*PROVIDED MATERIAL*.

________

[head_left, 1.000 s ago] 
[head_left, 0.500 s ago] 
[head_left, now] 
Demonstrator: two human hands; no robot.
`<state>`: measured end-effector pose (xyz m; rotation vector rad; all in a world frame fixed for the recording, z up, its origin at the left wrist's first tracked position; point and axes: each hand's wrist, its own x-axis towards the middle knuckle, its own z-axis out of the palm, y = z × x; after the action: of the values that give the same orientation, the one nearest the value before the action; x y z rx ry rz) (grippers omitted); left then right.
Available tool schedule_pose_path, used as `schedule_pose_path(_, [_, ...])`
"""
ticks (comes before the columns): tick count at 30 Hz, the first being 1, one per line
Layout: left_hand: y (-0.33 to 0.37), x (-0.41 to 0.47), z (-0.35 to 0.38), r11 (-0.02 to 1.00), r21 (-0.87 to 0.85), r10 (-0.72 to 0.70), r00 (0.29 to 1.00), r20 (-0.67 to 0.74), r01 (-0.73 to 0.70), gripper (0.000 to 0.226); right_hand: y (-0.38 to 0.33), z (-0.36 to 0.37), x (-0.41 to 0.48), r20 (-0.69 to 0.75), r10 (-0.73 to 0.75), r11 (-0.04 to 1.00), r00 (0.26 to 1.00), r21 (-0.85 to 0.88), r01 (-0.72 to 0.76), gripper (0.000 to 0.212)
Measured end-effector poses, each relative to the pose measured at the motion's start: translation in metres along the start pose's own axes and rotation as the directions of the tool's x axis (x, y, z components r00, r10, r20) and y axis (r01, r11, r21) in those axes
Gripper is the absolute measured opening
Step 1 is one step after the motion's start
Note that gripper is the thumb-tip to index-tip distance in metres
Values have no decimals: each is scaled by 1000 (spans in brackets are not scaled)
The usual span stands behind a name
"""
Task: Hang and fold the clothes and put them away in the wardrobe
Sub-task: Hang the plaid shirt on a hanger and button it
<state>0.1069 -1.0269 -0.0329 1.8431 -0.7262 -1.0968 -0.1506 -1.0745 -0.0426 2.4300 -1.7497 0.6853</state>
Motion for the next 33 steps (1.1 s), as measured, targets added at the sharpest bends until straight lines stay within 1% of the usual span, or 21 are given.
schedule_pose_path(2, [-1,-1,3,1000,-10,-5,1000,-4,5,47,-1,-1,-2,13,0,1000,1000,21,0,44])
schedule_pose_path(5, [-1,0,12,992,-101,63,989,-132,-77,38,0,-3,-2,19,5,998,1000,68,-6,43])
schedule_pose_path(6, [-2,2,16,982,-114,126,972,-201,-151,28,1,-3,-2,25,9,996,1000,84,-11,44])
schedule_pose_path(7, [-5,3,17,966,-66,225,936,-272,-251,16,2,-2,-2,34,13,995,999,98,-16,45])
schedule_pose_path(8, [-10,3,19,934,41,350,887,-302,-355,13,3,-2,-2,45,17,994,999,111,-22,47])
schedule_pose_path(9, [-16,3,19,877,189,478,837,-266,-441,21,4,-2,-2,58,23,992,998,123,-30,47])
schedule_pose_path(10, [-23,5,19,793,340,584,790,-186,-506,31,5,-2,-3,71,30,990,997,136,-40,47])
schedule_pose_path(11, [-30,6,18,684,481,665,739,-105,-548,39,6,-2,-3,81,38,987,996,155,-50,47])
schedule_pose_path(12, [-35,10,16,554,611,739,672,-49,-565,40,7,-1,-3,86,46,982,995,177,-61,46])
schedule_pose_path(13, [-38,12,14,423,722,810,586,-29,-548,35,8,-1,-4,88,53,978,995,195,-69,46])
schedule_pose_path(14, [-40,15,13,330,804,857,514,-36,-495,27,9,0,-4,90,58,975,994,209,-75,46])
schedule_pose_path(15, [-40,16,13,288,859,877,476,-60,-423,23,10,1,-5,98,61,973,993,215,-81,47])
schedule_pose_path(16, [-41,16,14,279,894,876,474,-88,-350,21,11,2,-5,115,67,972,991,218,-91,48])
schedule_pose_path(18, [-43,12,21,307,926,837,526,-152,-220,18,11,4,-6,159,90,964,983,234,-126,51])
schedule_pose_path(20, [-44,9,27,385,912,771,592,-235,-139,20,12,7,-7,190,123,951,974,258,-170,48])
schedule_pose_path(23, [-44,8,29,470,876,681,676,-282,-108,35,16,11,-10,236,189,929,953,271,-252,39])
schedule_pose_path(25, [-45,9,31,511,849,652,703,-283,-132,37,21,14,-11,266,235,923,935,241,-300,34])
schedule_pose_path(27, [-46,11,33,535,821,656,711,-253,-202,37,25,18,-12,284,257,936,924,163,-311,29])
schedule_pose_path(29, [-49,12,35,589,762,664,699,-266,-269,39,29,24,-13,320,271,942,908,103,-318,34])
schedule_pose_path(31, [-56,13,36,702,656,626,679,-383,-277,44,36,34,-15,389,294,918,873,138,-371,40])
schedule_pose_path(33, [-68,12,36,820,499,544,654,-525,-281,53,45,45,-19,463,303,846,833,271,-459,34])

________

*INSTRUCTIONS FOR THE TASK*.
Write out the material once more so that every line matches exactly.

*RESPONSE*.
[head_left, 1.000 s ago] 
[head_left, 0.500 s ago] 
[head_left, now] 
Demonstrator: two human hands; no robot.
`<state>`: measured end-effector pose (xyz m; rotation vector rad; all in a world frame fixed for the recording, z up, its origin at the left wrist's first tracked position; point and axes: each hand's wrist, its own x-axis towards the middle knuckle, its own z-axis out of the palm, y = z × x; after the action: of the values that give the same orientation, the one nearest the value before the action; x y z rx ry rz) (grippers omitted); left then right.
Available tool schedule_pose_path, used as `schedule_pose_path(_, [_, ...])`
"""
ticks (comes before the columns): tick count at 30 Hz, the first being 1, one per line
Layout: left_hand: y (-0.33 to 0.37), x (-0.41 to 0.47), z (-0.35 to 0.38), r11 (-0.02 to 1.00), r21 (-0.87 to 0.85), r10 (-0.72 to 0.70), r00 (0.29 to 1.00), r20 (-0.67 to 0.74), r01 (-0.73 to 0.70), gripper (0.000 to 0.226); right_hand: y (-0.38 to 0.33), z (-0.36 to 0.37), x (-0.41 to 0.48), r20 (-0.69 to 0.75), r10 (-0.73 to 0.75), r11 (-0.04 to 1.00), r00 (0.26 to 1.00), r21 (-0.85 to 0.88), r01 (-0.72 to 0.76), gripper (0.000 to 0.212)
Measured end-effector poses, each relative to the pose measured at the motion's start: translation in metres along the start pose's own axes and rotation as the directions of the tool's x axis (x, y, z components r00, r10, r20) and y axis (r01, r11, r21) in those axes
Gripper is the absolute measured opening
Step 1 is one step after the motion's start
Note that gripper is the thumb-tip to index-tip distance in metres
Values have no decimals: each is scaled by 1000 (spans in brackets are not scaled)
The usual span stands behind a name
"""
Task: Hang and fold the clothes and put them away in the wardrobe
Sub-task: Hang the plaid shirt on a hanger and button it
<state>0.1069 -1.0269 -0.0329 1.8431 -0.7262 -1.0968 -0.1506 -1.0745 -0.0426 2.4300 -1.7497 0.6853</state>
Motion for the next 33 steps (1.1 s), as measured, targets added at the sharpest bends until straight lines stay within 1% of the usual span, or 21 are given.
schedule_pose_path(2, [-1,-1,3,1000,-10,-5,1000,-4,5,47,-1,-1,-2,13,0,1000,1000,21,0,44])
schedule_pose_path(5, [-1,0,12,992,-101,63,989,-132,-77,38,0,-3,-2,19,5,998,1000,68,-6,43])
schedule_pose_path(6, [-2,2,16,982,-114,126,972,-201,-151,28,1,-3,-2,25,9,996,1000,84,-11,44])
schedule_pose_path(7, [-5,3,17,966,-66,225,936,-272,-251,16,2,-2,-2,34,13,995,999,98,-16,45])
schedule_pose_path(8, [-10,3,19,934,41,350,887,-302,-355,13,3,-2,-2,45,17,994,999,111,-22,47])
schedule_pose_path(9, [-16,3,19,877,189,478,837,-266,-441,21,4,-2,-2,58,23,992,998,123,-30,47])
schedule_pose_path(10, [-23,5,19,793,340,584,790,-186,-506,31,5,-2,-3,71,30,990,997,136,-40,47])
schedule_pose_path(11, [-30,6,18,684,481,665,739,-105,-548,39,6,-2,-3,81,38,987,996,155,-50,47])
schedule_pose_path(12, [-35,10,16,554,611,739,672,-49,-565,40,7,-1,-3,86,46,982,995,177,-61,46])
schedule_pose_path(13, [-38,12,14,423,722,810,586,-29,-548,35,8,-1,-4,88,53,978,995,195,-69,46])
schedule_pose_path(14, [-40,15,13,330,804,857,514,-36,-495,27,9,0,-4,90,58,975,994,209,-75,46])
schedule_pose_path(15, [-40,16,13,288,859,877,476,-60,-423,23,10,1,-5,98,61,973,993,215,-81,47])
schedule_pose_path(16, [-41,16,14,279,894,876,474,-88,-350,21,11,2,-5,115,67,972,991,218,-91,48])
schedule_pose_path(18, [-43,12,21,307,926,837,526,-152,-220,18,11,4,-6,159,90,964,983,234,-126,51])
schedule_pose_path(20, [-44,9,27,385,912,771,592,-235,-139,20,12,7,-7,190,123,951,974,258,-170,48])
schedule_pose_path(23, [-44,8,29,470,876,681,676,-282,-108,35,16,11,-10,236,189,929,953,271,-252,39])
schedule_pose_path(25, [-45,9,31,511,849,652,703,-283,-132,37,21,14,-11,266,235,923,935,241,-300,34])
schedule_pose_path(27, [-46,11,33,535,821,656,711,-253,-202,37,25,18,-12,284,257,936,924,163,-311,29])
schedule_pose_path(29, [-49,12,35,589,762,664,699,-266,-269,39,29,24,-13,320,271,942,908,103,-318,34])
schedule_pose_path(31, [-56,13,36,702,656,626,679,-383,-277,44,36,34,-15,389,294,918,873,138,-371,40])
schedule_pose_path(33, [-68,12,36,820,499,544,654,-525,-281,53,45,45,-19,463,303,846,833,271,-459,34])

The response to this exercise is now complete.